Improved VGG Model for Road Traffic Sign Recognition

2018-10-23 08:05ShurenZhouWenlongLiangJunguoLiandJeongUkKim
Computers Materials&Continua 2018年10期

Shuren Zhou , Wenlong Liang Junguo Li and Jeong-Uk Kim

Abstract: Road traffic sign recognition is an important task in intelligent transportation system. Convolutional neural networks (CNNs) have achieved a breakthrough in computer vision tasks and made great success in traffic sign classification. In this paper, it presents a road traffic sign recognition algorithm based on a convolutional neural network. In natural scenes, traffic signs are disturbed by factors such as illumination, occlusion, missing and deformation, and the accuracy of recognition decreases, this paper proposes a model called Improved VGG (IVGG) inspired by VGG model. The IVGG model includes 9 layers,compared with the original VGG model, it is added max-pooling operation and dropout operation after multiple convolutional layers, to catch the main features and save the training time. The paper proposes the method which adds dropout and Batch Normalization(BN) operations after each fully-connected layer, to further accelerate the model convergence, and then it can get better classification effect. It uses the German Traffic Sign Recognition Benchmark (GTSRB) dataset in the experiment. The IVGG model enhances the recognition rate of traffic signs and robustness by using the data augmentation and transfer learning, and the spent time is also reduced greatly.

Keywords: Intelligent transportation, traffic sign, deep learning, GTSRB, data augmentation.

1 Introduction

Traffic sign is an important part of traffic system, it contains a lot of intuitive and useful information. Traffic sign recognition can provide drivers with safe environment, it also provides some guidance information to solve the traffic jam. At present, many mobile devices based on ARM processor have the function of driving assistance, which can effectively prompt drivers. The traditional traffic sign recognition algorithms are mostly based on the single background, in complex scene, the recognition effect still needs to be improved.

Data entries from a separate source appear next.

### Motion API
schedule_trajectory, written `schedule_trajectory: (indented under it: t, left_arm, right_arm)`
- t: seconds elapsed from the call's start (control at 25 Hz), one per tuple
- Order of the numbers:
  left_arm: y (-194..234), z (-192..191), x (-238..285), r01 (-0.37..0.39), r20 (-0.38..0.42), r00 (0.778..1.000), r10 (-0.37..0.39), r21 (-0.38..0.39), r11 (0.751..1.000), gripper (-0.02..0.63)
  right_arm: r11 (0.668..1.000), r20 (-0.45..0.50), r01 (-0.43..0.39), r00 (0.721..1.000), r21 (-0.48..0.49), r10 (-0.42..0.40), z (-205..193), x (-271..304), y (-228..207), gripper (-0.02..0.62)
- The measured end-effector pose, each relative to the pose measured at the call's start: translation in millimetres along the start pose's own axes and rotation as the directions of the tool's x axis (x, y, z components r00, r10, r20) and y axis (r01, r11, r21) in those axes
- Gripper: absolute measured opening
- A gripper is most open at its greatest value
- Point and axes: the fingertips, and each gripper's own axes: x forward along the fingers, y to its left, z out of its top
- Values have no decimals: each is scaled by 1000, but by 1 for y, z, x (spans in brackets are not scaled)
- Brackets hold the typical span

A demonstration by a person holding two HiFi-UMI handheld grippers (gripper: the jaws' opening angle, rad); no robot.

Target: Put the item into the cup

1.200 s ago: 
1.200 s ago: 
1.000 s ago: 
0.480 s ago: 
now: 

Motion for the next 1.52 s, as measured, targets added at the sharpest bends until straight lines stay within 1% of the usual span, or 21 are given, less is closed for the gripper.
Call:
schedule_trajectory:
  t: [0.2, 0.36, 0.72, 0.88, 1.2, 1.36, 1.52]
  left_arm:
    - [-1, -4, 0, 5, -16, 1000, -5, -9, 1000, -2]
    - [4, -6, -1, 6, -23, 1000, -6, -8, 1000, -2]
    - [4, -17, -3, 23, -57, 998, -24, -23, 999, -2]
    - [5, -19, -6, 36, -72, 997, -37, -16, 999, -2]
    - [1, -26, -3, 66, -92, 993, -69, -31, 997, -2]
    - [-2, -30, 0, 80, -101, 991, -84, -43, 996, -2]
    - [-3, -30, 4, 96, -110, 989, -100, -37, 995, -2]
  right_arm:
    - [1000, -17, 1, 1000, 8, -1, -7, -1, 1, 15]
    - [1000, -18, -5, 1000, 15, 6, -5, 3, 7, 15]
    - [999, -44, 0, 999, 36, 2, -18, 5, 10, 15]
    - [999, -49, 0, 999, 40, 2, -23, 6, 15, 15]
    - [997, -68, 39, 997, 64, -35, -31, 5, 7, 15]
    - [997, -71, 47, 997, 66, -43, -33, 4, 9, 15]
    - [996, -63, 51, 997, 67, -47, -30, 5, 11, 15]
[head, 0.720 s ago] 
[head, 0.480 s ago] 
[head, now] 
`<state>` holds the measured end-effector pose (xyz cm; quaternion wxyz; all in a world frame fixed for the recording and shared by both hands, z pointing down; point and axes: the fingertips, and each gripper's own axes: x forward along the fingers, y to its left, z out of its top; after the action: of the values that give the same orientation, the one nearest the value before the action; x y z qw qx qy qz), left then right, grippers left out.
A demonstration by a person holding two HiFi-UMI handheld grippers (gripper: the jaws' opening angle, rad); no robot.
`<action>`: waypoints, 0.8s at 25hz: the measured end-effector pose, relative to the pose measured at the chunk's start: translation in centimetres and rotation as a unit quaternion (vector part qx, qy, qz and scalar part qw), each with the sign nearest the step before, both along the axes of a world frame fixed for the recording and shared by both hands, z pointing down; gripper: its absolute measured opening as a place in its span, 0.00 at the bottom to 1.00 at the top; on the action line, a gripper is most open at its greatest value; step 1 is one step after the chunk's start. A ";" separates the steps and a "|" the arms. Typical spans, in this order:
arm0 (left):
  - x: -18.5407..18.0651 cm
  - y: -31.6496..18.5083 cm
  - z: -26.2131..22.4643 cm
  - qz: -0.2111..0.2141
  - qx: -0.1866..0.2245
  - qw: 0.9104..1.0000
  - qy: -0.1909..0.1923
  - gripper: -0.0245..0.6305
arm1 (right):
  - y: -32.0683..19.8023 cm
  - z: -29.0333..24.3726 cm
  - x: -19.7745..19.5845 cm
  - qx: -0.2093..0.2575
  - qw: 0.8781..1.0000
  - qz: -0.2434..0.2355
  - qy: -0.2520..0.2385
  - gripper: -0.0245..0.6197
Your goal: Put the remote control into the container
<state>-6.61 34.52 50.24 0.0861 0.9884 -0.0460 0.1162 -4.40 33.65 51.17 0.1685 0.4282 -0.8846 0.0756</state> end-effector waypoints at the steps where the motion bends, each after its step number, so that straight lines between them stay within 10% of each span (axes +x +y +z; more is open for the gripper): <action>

At present, the identification methods of traffic signs can be roughly divided into shape-based [Mohammadi and Makui (2016)], color-based [Jung, Lee, Jung et al. (2016)]and convolutional neural network (CNN) [Girshick, Donahue, Darrell et al. (2014)]. In[Lasota and Skoczylas (2016)], traffic sign recognition is done by SIFT feature and descriptor of feature subspace. However, SIFT is based on the point of object appearance and ignores the intrinsic related information of the whole image. Wang et al. [Wang, Yu and Deng (2015)] are based on the central projection features, the trained probabilistic neural network is used to identify traffic signs and compared with SIFT feature recognition. The projection feature in the experiment get high recognition rate, but the center projection feature only describes the shape feature. Sheikh et al. [Sheikh, Kole and Maity (2017)] proposed a color-normalized traffic sign classification model, which simplified the complex color information into 5 classes. For the five basic colors, the M_SVMs [Yan and Du (2009)] is used to identify the traffic signs, which performs better in the coarse classification and less effectively in the sub-classification. In Jin et al. [Jin,Fu and Zhang (2014)], a method based on stochastic gradient descent and convolutional neural network recognition algorithm, the recognition rate is 99.65%, but the training time for the model is up to 50 h. Yin et al. [Yin, Peng, Liu et al. (2015)] proposed rotation-invariant pattern features based on traffic signs, this feature is used as an input to train the artificial neural network, the recognition rate is 98.62%.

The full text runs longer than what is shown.